Attribute Type Description
model.parameters lmfit.Parameters Fitted nonlinear parameter values and metadata.
model.thetas np.ndarray Concatenation of nonlinear parameter values followed by additive linear coefficients.
model.additive EpistasisLinearRegression The internal order-1 additive model.
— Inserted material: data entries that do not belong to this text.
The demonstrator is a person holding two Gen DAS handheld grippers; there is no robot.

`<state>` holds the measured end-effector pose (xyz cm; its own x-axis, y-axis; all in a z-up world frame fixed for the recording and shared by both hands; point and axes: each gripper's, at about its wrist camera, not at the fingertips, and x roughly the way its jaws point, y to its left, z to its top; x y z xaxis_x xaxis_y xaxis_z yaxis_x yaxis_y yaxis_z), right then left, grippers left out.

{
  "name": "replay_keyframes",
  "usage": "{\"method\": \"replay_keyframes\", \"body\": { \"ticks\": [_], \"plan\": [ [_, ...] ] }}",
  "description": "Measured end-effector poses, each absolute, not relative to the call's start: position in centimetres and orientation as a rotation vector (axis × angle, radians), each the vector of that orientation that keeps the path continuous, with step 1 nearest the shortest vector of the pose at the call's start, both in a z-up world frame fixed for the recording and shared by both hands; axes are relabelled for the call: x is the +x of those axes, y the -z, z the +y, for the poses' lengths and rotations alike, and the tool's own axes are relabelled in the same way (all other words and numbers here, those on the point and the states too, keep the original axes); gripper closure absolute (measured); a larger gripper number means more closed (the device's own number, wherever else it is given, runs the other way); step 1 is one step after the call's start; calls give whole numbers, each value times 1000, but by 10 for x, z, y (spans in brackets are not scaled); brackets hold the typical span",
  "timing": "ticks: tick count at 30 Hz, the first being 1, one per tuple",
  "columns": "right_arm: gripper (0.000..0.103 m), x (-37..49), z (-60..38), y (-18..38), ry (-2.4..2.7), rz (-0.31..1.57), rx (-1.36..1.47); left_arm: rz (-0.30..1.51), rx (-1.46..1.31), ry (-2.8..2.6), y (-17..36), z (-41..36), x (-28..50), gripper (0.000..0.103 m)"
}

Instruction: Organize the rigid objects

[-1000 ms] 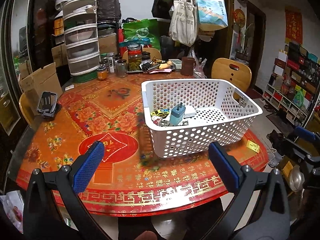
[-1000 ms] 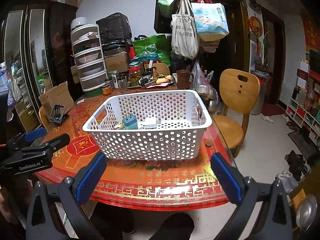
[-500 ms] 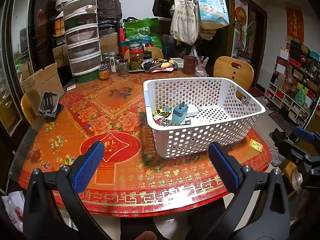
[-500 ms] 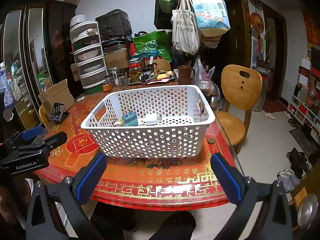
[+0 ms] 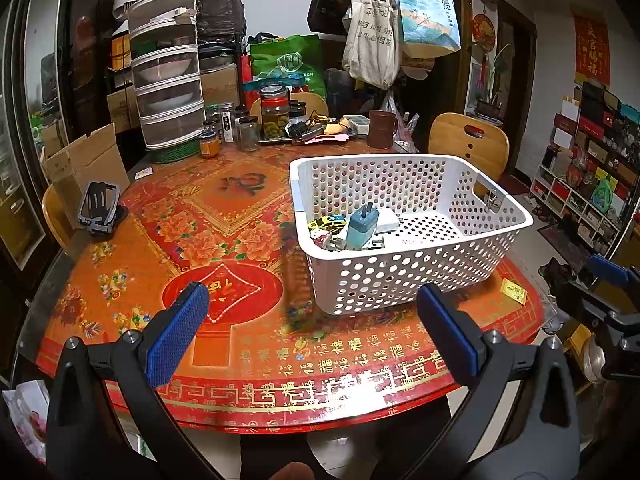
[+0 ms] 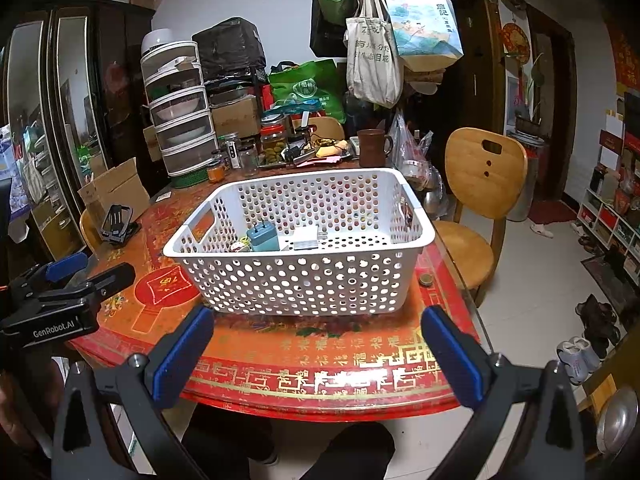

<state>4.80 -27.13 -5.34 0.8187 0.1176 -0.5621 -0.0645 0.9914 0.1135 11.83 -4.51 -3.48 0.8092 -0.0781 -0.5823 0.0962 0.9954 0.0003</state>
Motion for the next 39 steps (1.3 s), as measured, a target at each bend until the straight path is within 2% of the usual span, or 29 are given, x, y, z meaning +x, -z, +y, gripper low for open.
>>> {"method": "replay_keyframes", "body": {
  "ticks": [39],
  "plan": [
    [0, 48, -267, 54, -106, 612, 91, 639, 38, 95, 38, -58, 123, 1]
  ]
}}
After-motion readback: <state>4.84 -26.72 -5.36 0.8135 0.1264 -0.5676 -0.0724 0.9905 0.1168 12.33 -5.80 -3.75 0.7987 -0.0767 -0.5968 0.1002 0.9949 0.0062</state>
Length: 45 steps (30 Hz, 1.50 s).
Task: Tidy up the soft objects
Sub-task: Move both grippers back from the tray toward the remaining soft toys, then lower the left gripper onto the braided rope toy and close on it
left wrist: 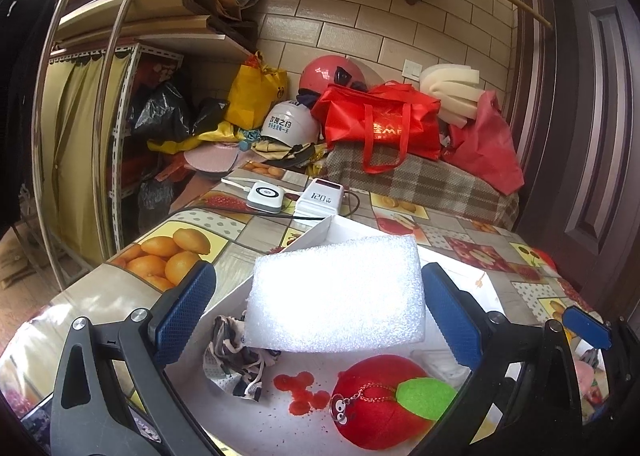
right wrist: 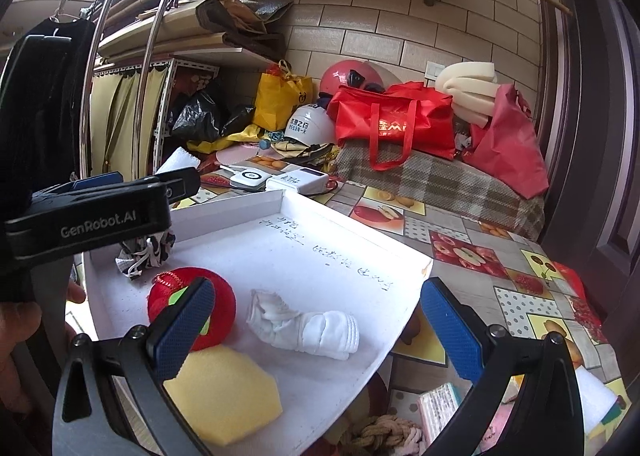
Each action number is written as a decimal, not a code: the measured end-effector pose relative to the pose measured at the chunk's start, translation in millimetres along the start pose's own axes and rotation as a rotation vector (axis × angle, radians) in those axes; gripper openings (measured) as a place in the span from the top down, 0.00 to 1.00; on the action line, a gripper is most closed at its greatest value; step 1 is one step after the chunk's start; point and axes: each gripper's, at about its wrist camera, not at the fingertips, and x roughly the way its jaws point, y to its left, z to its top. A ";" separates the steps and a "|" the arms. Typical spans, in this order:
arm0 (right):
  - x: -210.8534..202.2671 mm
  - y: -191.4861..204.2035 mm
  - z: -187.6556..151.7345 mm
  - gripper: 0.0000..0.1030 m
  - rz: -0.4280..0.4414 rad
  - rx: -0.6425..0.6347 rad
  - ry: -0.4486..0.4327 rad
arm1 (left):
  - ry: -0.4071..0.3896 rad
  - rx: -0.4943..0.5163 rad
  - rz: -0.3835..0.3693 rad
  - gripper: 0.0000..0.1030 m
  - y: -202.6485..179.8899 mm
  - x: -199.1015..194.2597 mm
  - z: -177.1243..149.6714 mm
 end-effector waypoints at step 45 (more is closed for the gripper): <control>-88.8 -213.3 -84.8 0.00 -0.229 0.518 0.035 | 0.557 0.558 -0.429 0.01 -227.8 9.1 -103.7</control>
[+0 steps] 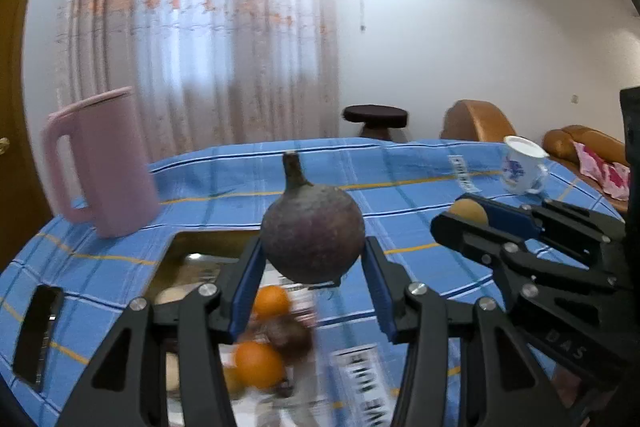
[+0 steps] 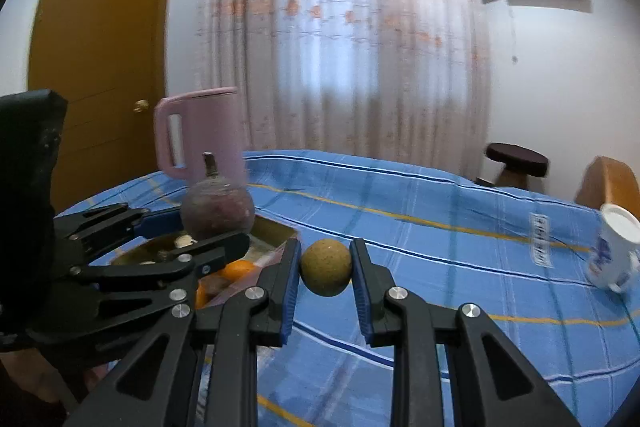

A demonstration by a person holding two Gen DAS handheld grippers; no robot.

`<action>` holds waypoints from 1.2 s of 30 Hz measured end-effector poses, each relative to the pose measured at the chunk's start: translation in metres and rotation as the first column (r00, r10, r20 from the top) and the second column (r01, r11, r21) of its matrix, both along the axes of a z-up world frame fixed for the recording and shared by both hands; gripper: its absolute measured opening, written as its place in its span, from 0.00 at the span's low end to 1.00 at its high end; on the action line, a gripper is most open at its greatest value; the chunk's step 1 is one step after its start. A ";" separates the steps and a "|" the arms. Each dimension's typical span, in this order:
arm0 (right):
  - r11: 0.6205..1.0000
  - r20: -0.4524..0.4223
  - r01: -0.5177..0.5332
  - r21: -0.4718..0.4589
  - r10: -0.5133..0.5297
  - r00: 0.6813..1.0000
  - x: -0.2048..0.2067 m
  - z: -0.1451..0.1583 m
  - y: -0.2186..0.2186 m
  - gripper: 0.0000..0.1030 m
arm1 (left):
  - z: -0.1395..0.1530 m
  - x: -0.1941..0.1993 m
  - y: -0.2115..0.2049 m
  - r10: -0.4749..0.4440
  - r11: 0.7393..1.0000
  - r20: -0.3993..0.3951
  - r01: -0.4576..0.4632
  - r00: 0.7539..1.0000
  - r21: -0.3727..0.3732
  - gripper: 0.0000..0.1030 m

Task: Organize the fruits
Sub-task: 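Lower purple fruit over tin with left tool while right lowers yellow fruit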

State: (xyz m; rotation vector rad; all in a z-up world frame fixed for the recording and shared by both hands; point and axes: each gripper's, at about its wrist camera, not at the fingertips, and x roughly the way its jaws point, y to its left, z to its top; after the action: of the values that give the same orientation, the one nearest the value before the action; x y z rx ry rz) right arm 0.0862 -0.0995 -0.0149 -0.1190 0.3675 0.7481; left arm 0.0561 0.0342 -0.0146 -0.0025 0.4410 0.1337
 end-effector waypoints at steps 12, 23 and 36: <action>0.982 -0.038 -0.184 -0.032 0.183 0.982 -0.024 -0.002 0.077 0.26 | -0.010 -0.024 0.064 0.131 0.991 -0.048 -0.132 0.990 -0.023 0.50; 0.967 -0.112 -0.231 -0.108 0.219 0.969 -0.023 -0.032 0.110 0.26 | -0.030 -0.030 0.091 0.157 0.985 -0.099 -0.163 0.983 -0.051 0.50; 0.955 -0.173 -0.263 -0.137 0.238 0.956 -0.015 -0.043 0.118 0.27 | -0.041 -0.032 0.093 0.156 0.985 -0.142 -0.164 0.978 -0.048 0.52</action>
State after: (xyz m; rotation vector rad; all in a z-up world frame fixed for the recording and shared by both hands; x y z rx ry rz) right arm 0.0707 0.0188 -0.0579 -0.2626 0.5678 0.9829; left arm 0.0243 0.1268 -0.0556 -0.0876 0.5833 0.2804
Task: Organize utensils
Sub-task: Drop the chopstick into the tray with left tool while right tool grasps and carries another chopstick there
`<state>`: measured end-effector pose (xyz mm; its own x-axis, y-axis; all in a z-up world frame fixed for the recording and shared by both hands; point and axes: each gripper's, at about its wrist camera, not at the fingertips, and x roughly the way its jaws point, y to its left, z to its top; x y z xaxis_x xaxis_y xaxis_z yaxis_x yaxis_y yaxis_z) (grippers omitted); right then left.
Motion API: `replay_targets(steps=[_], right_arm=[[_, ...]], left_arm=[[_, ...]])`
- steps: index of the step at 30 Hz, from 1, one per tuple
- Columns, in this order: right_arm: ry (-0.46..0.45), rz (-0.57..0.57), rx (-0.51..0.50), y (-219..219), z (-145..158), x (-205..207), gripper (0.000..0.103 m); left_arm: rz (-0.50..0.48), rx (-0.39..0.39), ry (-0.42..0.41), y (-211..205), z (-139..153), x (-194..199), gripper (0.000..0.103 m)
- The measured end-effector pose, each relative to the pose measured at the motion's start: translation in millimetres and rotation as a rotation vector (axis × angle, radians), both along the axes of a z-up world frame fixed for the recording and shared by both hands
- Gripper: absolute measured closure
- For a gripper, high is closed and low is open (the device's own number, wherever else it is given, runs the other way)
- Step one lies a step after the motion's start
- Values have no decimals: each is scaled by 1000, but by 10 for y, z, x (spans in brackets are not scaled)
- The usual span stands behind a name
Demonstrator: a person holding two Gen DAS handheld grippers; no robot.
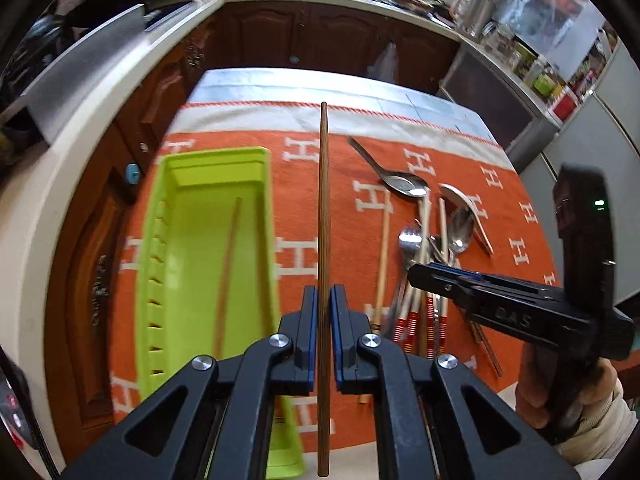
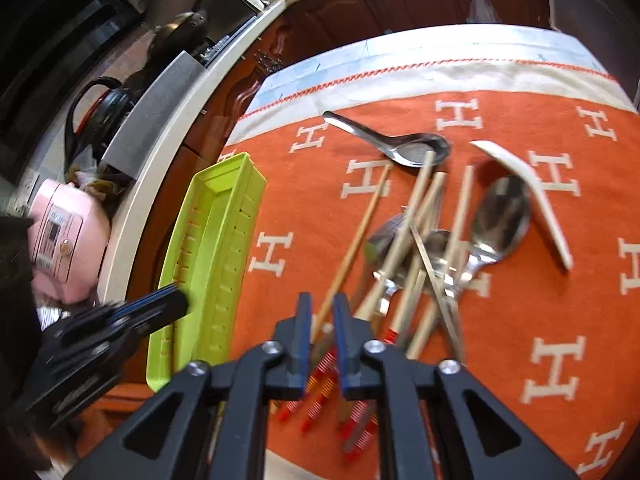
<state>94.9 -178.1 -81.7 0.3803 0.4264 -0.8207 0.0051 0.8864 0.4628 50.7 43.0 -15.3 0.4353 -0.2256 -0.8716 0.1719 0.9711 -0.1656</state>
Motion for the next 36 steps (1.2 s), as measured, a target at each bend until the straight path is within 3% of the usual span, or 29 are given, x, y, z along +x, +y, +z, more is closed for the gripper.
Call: replay_targets(steps=[4, 11, 15, 17, 18, 19, 22, 26, 32, 36], right_arm=[[65, -36, -72, 171, -135, 143, 78], [143, -35, -279, 513, -324, 233, 78], [95, -14, -455, 750, -342, 186, 78], [74, -10, -493, 802, -346, 158, 85], [69, -14, -488, 795, -346, 150, 93], [70, -26, -472, 772, -347, 148, 95], [74, -51, -428, 684, -349, 153, 97], [61, -92, -288, 540, -224, 94, 97], [10, -43, -8, 569, 158, -17, 97], [-7, 20, 104, 762, 306, -20, 97]], left_arm=[[81, 37, -16, 329, -25, 41, 99], [131, 49, 70, 626, -397, 205, 99], [133, 79, 104, 646, -577, 222, 99], [148, 74, 124, 670, -640, 228, 96], [154, 70, 126, 688, -653, 231, 94], [159, 68, 125, 701, -662, 234, 89], [174, 56, 113, 746, -640, 221, 77], [195, 56, 86, 794, -572, 213, 58], [239, 72, 23, 876, -378, 179, 54], [280, 101, -25, 924, -237, 123, 54]])
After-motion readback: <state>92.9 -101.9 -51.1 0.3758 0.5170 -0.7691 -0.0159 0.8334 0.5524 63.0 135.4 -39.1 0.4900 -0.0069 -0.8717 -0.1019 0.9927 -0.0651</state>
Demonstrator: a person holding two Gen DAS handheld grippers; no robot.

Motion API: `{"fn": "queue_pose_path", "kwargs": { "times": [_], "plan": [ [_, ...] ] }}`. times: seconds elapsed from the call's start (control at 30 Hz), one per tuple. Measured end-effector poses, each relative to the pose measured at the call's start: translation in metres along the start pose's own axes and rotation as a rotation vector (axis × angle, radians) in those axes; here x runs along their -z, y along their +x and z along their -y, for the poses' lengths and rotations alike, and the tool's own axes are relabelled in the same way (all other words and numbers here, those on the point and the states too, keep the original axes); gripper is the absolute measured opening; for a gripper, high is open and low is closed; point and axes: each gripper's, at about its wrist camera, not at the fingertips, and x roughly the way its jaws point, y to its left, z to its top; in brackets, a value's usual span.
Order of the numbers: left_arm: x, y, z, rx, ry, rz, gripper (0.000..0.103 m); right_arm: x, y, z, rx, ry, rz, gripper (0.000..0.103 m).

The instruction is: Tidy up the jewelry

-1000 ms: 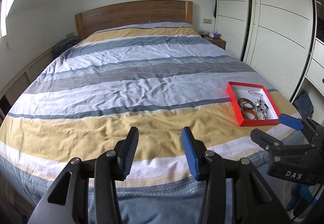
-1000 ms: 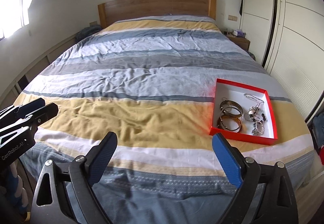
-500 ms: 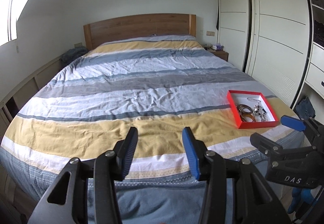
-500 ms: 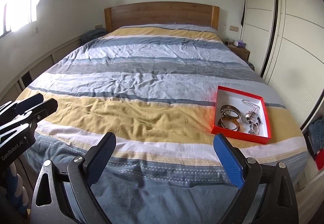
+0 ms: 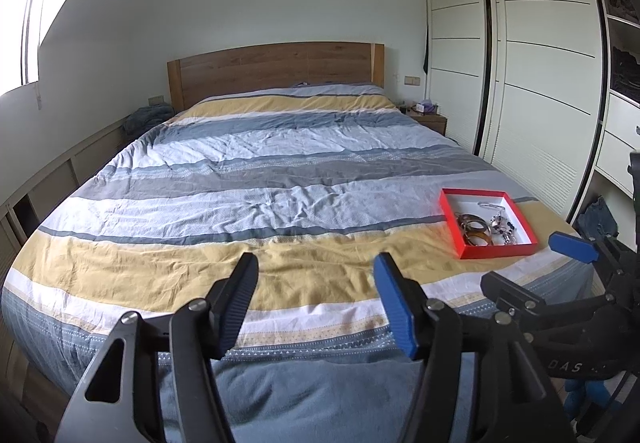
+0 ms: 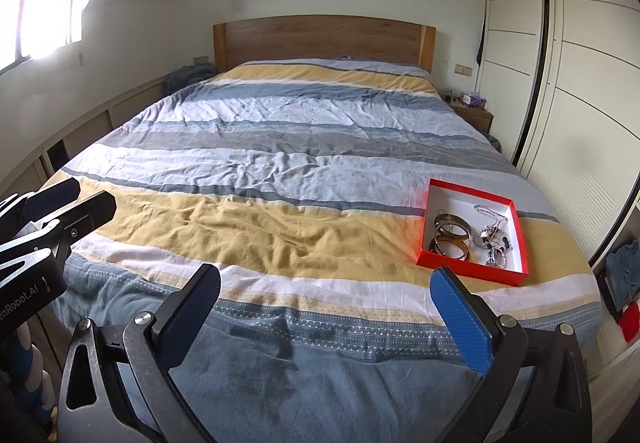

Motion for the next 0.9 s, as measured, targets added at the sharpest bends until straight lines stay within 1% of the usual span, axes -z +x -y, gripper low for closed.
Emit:
{"fn": "queue_pose_path", "kwargs": {
  "times": [0.43,0.9],
  "plan": [
    [0.001,-0.001,0.004,0.011,-0.003,-0.005,0.06,0.005,0.0,-0.003,0.006,-0.003,-0.013,0.103],
    [0.007,0.017,-0.001,0.03,-0.013,-0.045,0.06,0.008,0.016,-0.005,0.012,0.0,-0.054,0.103]
  ]
}}
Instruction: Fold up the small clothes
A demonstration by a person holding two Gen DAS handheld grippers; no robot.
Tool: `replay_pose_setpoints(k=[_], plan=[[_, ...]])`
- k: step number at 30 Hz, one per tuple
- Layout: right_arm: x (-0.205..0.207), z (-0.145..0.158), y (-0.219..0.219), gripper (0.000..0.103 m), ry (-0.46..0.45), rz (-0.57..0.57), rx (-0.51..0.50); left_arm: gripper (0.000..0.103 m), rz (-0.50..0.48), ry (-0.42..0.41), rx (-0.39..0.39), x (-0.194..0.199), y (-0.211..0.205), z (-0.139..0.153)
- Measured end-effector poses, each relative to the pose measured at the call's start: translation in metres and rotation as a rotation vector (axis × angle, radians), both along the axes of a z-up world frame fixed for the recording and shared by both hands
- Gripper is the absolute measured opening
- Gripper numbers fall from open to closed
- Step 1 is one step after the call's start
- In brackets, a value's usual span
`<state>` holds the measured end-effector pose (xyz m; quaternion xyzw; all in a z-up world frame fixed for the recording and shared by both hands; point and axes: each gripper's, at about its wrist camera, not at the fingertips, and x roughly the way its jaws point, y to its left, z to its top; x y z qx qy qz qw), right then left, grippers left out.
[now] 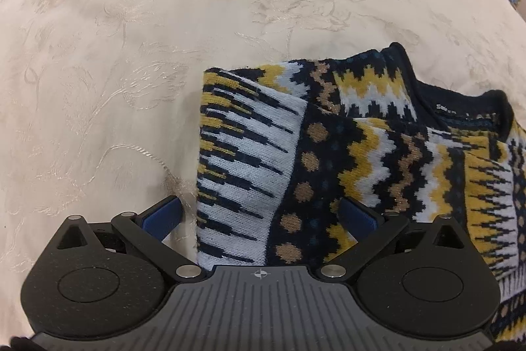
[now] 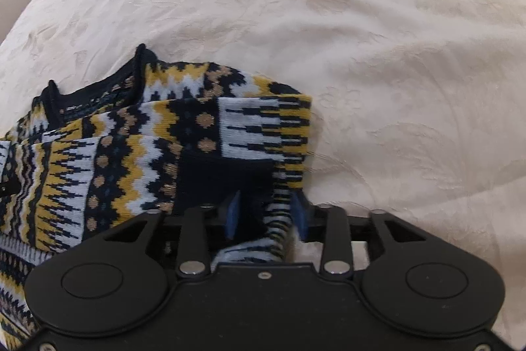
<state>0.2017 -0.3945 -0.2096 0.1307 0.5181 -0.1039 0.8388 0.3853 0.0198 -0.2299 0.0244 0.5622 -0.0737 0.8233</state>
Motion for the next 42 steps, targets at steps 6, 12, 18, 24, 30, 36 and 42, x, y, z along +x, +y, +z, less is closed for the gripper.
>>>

Access its epistasis.values for additive coefficients.
model.minimizer FunctionMinimizer Wraps the user function and exposes last_result (an lmfit.MinimizerResult) for diagnostics.

Complete example

import numpy as np
import gpmap
from epistasis.models.nonlinear import EpistasisNonlinearRegression

# A sigmoidal nonlinear scale function.
def sigmoid(x, L, k, x0):
    return L / (1.0 + np.exp(-k * (x - x0)))

# Build a genotype-phenotype map measured on a sigmoidal scale.
gpm = gpmap.GenotypePhenotypeMap(
    wildtype="AA",
    genotypes=["AA", "AB", "BA", "BB"],
    phenotypes=[0.12, 0.55, 0.70, 0.95],
)

# Construct and fit the nonlinear model.
model = EpistasisNonlinearRegression(
    function=sigmoid,
    model_type="global",
    initial_guesses={"L": 1.0, "k": 2.0, "x0": 0.5},
)
model.add_gpm(gpm)
model.fit()

# Fitted nonlinear parameters.
for name, param in model.parameters.items():
    print(f"  {name}: {param.value:.4f}")

# Predictions on the observed (nonlinear) scale.
y_pred = model.predict()
print("Predicted:", y_pred)

# Linearized phenotypes on the additive scale.
y_linear = model.transform()
print("Linearized:", y_linear)

# Additive epistatic coefficients on the linear scale.
print("Additive coefficients:", model.additive.epistasis.values)

# R^2.
print(f"R^2: {model.score():.4f}")

Warning

Levenberg-Marquardt is a local optimizer. If your initial guesses are far from the true parameter values, the fit may converge to a poor local minimum. Inspect model.minimizer.last_result to check convergence, and try multiple starting points if R^2 is unexpectedly low.